▸ **THE TASK**:
Start at the line in the entries below that contains "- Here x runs", stop at the line that contains "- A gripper", and output exactly the lines in that span, both ends included.

[Dataset records]
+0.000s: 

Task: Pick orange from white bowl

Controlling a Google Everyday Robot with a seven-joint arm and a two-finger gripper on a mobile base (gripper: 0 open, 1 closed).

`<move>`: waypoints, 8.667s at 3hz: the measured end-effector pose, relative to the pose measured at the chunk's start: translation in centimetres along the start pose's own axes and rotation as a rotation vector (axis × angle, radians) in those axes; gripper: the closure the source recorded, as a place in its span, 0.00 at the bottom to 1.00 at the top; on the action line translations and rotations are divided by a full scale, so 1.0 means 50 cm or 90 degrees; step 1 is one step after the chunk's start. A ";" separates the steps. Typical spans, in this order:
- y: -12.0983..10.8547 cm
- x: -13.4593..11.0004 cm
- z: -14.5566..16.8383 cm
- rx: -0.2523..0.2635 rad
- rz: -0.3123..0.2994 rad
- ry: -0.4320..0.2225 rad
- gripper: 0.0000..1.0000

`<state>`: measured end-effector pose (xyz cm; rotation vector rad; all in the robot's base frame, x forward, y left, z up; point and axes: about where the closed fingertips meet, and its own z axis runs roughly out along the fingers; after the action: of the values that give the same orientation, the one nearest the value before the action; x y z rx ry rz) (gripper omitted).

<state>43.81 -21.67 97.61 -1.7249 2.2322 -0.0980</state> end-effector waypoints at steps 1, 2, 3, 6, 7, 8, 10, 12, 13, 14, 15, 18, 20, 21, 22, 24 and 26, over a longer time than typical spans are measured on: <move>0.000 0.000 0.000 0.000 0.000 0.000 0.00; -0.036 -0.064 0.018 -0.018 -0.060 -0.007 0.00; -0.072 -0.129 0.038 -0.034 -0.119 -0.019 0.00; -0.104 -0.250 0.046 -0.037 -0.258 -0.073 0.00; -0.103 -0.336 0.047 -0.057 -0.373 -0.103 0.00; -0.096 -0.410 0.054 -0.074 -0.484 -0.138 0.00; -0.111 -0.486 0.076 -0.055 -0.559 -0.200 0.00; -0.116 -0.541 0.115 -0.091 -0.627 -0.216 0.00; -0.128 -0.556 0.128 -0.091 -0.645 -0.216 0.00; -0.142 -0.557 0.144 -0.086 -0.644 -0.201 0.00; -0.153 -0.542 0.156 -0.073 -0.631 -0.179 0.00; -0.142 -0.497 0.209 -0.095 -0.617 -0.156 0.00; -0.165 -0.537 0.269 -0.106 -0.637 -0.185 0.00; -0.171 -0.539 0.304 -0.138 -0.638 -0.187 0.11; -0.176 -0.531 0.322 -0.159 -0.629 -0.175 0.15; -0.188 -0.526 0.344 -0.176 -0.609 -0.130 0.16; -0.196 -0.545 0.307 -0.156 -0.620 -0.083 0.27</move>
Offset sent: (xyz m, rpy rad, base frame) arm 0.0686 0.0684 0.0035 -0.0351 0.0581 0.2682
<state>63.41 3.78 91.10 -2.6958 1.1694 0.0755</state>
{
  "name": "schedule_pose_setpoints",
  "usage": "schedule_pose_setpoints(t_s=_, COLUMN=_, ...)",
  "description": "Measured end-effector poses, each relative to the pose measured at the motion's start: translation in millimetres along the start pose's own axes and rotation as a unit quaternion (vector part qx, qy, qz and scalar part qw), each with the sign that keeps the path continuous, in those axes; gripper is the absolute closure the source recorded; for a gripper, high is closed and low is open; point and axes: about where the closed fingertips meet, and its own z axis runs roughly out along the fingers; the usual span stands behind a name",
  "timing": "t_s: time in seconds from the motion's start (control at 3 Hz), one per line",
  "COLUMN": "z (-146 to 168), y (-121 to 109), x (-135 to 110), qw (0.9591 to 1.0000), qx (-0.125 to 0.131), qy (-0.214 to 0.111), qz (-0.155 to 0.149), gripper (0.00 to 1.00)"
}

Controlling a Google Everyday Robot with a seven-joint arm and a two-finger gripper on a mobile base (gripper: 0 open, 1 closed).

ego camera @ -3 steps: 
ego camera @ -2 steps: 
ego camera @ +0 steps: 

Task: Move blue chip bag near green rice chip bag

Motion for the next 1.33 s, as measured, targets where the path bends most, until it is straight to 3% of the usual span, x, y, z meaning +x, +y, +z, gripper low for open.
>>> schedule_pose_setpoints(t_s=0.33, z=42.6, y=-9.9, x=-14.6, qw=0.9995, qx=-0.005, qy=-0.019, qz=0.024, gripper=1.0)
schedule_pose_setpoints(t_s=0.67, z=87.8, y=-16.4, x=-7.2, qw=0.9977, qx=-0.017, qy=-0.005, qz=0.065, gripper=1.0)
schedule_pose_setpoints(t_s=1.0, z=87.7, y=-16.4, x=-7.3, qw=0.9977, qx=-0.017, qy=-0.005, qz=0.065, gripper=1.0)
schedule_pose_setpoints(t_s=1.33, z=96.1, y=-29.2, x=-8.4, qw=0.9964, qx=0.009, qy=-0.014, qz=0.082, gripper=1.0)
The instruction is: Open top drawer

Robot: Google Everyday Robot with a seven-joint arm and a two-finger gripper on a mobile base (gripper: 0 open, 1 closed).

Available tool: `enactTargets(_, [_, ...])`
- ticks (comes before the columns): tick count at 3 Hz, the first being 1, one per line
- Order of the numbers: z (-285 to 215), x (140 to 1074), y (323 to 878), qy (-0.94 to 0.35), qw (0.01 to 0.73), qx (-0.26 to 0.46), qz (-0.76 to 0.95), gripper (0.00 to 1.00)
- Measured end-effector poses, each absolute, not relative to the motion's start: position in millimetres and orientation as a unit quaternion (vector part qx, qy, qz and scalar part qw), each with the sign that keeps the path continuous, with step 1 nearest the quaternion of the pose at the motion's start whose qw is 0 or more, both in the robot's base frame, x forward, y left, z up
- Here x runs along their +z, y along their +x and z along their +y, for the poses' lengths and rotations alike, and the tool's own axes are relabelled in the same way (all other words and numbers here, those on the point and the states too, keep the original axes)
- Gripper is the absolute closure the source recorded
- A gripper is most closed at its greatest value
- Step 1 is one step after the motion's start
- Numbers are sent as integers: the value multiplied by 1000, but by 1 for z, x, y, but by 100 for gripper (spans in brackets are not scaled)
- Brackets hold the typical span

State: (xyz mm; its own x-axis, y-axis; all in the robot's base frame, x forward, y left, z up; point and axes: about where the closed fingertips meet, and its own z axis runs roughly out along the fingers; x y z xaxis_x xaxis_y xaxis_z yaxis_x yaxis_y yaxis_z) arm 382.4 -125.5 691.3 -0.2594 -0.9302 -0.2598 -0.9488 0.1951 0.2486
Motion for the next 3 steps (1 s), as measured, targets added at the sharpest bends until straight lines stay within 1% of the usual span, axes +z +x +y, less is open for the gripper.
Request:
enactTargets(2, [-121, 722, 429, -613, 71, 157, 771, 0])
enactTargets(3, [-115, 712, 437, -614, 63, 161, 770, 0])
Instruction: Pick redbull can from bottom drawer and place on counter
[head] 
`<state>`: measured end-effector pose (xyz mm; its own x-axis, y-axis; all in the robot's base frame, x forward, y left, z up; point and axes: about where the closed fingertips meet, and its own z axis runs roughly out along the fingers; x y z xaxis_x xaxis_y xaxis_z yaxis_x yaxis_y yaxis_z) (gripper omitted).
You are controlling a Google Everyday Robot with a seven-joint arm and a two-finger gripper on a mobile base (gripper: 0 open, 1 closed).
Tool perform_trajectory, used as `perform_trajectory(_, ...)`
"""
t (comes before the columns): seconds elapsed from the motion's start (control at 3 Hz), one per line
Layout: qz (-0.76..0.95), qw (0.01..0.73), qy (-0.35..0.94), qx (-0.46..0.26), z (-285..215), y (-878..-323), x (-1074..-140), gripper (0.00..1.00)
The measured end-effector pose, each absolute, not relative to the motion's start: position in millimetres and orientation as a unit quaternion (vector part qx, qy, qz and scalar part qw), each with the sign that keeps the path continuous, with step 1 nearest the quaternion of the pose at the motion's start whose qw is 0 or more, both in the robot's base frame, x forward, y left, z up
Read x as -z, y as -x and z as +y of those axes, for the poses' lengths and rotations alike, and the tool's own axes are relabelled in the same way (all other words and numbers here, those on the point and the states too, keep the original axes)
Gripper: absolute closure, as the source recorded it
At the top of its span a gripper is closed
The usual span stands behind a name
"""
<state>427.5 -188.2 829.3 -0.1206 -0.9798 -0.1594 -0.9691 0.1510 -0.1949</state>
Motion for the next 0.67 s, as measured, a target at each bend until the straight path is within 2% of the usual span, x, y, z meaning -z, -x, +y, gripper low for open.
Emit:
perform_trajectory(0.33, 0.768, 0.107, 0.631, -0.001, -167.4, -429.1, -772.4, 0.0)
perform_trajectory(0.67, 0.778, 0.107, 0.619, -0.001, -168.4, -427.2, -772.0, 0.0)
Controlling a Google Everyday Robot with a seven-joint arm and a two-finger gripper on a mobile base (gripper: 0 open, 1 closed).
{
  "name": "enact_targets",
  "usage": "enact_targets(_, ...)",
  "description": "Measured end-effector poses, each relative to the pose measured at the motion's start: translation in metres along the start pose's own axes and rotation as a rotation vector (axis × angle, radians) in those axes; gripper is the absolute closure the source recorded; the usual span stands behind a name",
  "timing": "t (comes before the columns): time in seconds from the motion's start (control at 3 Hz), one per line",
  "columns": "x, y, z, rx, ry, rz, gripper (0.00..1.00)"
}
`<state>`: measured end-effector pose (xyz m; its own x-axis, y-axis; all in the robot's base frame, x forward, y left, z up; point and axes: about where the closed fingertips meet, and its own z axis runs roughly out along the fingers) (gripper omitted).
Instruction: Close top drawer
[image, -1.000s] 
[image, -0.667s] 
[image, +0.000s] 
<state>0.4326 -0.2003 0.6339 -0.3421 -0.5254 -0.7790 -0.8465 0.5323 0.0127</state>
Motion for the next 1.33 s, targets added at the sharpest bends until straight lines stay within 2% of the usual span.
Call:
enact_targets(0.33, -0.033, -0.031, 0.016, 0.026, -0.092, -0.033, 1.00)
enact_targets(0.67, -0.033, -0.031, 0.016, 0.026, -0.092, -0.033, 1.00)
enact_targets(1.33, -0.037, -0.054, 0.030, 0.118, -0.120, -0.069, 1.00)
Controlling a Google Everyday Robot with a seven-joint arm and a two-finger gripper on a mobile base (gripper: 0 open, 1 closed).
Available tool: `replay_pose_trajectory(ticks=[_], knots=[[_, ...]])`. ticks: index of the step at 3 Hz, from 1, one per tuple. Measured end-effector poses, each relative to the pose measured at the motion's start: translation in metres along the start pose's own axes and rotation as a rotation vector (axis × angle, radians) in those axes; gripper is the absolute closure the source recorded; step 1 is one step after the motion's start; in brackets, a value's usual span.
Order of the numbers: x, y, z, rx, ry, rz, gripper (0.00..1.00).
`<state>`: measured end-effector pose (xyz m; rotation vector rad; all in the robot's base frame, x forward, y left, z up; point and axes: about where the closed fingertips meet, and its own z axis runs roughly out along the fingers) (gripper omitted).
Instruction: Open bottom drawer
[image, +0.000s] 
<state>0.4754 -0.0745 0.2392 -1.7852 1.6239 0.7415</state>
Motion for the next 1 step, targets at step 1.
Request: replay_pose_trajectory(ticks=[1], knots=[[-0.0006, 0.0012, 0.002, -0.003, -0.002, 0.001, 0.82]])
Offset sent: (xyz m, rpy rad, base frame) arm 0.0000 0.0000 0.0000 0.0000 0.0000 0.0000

▸ **EXERCISE RESPONSE**:
- Here x runs along their +z, y along their +x and z along their +y, for the poses' lengths and rotations alike, and the tool's own axes are relabelled in the same way (all other words and numbers here, those on the point and the states too, keep the original axes)
- Gripper is the absolute closure the source recorded
- A gripper is most closed at its greatest value

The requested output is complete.